Problem to work on:
Look below for the line containing "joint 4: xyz"; from there, print each line exactly up to and including the line containing "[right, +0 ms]", and stop.
====
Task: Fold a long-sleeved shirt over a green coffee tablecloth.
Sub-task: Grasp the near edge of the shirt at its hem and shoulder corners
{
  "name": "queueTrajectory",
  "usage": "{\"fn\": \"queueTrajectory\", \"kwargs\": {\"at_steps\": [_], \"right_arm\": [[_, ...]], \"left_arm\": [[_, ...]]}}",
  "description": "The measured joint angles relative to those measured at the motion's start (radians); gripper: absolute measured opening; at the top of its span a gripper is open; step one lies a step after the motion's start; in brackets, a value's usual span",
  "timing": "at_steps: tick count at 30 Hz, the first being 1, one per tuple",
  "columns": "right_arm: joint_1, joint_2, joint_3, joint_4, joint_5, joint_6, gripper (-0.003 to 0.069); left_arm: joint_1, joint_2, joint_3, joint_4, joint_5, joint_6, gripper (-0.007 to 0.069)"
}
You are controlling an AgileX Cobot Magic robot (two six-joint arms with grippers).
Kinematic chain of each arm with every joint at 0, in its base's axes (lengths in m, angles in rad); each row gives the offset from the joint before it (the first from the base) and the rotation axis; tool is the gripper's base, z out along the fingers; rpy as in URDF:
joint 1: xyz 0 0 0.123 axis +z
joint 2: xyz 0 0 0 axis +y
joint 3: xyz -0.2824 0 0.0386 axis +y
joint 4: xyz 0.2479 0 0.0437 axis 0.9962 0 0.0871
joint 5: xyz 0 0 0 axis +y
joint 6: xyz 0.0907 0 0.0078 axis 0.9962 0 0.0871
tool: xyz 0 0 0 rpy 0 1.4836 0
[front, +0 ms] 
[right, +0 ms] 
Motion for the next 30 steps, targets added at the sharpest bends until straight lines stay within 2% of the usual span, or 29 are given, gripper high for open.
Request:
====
Task response:
joint 4: xyz 0.2479 0 0.0437 axis 0.9962 0 0.0871
joint 5: xyz 0 0 0 axis +y
joint 6: xyz 0.0907 0 0.0078 axis 0.9962 0 0.0871
tool: xyz 0 0 0 rpy 0 1.4836 0
[front, +0 ms] 
[right, +0 ms] 

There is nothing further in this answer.